> Exercise instructions: All that should be output is the block of lines below from the line with "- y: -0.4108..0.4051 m" to the line with "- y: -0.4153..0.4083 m", both included, exactly as written.

[Dataset excerpts]
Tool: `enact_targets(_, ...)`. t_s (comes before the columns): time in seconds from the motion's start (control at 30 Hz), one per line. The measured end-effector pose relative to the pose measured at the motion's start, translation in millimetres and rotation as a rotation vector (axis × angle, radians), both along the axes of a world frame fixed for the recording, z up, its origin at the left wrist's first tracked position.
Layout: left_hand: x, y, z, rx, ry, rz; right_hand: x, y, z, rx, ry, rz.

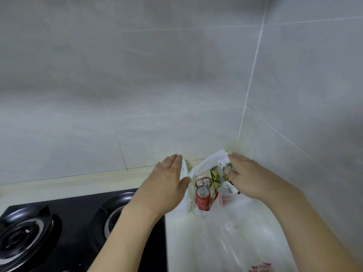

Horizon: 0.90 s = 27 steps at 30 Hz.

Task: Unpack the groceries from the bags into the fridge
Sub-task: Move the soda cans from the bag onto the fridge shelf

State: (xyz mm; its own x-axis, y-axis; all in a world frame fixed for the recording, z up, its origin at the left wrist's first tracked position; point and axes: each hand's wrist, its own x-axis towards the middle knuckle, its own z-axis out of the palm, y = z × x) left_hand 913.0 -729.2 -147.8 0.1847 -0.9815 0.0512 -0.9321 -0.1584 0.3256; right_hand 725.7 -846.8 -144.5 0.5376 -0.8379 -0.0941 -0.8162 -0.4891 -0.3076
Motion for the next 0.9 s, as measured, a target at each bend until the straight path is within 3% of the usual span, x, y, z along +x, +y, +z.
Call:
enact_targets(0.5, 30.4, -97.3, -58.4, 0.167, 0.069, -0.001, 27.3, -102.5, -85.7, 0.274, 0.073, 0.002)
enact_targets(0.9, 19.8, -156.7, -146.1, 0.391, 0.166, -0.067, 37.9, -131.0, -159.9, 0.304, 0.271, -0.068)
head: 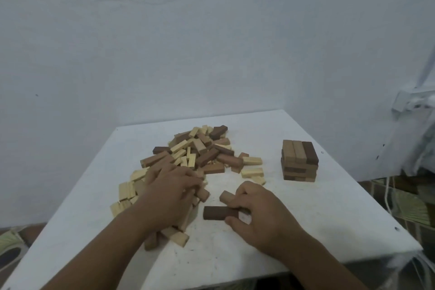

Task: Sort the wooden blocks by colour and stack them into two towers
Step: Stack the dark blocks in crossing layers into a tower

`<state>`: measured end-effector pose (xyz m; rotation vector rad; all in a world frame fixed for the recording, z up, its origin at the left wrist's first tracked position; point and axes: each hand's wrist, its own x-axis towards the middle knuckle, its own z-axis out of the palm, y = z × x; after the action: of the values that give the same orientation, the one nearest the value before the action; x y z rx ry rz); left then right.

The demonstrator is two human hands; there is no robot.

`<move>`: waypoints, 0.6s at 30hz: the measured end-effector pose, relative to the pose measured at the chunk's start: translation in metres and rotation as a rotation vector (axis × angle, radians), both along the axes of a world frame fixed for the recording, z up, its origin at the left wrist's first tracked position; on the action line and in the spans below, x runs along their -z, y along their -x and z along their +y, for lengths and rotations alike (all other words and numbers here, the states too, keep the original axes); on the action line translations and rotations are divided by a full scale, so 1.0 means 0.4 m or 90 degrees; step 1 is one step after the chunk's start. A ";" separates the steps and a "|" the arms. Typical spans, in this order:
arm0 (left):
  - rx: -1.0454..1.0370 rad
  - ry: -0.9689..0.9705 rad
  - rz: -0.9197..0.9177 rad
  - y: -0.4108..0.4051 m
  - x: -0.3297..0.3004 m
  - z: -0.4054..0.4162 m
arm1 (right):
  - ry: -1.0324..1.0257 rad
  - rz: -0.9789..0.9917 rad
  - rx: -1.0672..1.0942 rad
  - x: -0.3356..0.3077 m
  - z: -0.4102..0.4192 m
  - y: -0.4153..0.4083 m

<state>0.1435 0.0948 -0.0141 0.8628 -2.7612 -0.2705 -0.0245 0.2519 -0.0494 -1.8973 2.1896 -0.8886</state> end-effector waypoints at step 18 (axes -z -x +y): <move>0.165 0.010 -0.033 0.164 0.013 0.100 | -0.018 -0.068 0.215 -0.039 0.174 0.118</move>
<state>0.0780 0.1346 -0.0191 0.5128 -2.9181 -0.2737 -0.0715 0.3213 -0.0339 -1.4521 2.4819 -0.9754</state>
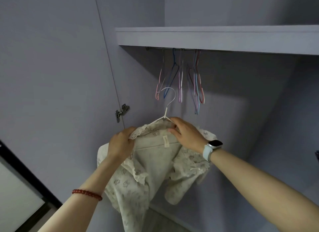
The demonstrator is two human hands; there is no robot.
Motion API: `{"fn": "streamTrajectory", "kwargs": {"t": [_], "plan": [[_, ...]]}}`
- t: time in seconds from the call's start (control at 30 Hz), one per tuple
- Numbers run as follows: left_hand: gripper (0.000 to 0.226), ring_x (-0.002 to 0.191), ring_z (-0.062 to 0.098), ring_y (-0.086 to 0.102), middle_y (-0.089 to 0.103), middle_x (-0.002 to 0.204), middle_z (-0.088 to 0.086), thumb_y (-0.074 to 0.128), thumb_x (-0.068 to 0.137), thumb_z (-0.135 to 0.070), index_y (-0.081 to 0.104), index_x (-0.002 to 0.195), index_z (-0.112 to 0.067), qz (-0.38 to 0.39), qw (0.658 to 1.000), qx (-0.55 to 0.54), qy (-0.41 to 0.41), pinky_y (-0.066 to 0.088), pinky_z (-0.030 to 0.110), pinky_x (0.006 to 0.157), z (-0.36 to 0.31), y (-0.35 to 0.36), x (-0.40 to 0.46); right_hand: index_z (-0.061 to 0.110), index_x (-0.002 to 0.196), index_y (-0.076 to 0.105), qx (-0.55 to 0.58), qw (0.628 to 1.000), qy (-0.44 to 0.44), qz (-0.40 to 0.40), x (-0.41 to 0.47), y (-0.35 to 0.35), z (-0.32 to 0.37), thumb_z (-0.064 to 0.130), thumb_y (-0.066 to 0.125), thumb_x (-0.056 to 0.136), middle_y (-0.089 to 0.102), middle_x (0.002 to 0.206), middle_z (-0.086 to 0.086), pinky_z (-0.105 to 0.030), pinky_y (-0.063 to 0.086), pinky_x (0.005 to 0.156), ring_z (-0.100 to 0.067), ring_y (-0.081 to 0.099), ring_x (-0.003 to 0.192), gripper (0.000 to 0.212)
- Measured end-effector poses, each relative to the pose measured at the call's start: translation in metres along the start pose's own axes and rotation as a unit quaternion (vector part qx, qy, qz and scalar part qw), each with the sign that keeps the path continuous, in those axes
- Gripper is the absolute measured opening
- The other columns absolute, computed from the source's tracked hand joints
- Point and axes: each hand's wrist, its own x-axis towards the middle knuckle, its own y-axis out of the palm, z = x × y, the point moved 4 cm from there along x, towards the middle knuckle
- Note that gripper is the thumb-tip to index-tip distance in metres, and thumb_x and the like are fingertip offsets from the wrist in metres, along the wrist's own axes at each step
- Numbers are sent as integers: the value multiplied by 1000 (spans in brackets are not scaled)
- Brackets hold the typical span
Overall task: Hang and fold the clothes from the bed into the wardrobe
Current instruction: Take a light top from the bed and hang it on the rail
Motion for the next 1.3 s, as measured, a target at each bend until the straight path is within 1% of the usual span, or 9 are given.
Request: {"fn": "streamTrajectory", "kwargs": {"t": [0.27,0.53,0.63,0.73,0.93,1.0,1.1,1.17,1.3], "plan": [[35,52,8,34,36,65,3,48,95,-39,47,76,-10,59,966,-199,-152,26,19,48,-1,-12,1,1,94,68,112,987,-21,-116,-4,17,-2,9,52,93,63,85,-13,-36,45,76,-29,61,80,18],[24,60,19,66,69,60,4,58,92,-25,66,82,-4,76,808,-464,-355,55,30,64,-8,-17,-3,5,93,70,39,983,-68,-163,-20,23,2,18,47,89,55,75,-9,-30,44,61,-21,56,64,27],[22,68,24,60,65,75,15,61,90,-18,64,72,-6,80,850,-415,-314,52,35,70,-7,-11,-2,4,95,72,50,978,-28,-202,-22,25,-7,0,57,83,53,74,-9,-21,42,62,-17,54,64,19],[20,67,17,51,58,76,4,58,90,-30,58,74,-18,125,971,-98,-180,43,25,64,-2,1,-19,3,99,72,83,965,20,-249,-22,18,-14,-3,60,84,49,75,-6,-11,34,65,-9,46,67,20],[64,116,31,43,32,132,12,54,89,-30,24,145,-23,62,976,83,-190,41,43,97,29,-9,-27,1,93,72,97,958,-23,-270,-24,5,-5,9,59,85,44,73,-1,-7,34,63,-7,42,63,18],[60,124,32,34,35,134,12,53,86,-34,34,142,-22,-65,984,164,-5,32,49,101,4,-18,-23,2,93,72,93,960,-39,-263,-23,5,-4,8,60,83,47,72,-5,-8,35,62,-8,43,63,17],[54,118,34,49,54,128,8,49,85,-45,51,131,-18,-16,965,160,208,42,48,94,-27,-3,-16,3,94,72,90,960,-73,-255,-23,7,4,6,61,82,50,72,-11,-17,40,60,-12,46,64,17],[40,104,30,58,64,111,4,52,90,-43,59,118,-16,85,975,150,143,45,35,78,-29,11,-9,4,94,72,96,957,-88,-260,-23,7,13,12,61,84,50,72,-9,-19,41,59,-12,47,63,17],[17,83,31,62,68,80,12,59,91,-24,70,94,-11,13,997,-53,55,40,29,64,-27,8,0,11,107,70,79,975,-79,-194,-19,-9,9,36,54,87,55,81,0,-22,45,67,-8,53,71,35]]}}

> Result of this task:
  - y: -0.4108..0.4051 m
  - x: -0.3297..0.3004 m
  - z: -0.4054..0.4162 m
arm1 (right):
  - ry: -1.0324..1.0257 rad
  - rz: -0.9789..0.9917 rad
  - rx: -1.0672..1.0942 rad
  - x: -0.3356..0.3077 m
  - z: -0.4102..0.4192 m
  - y: -0.4153..0.4083 m

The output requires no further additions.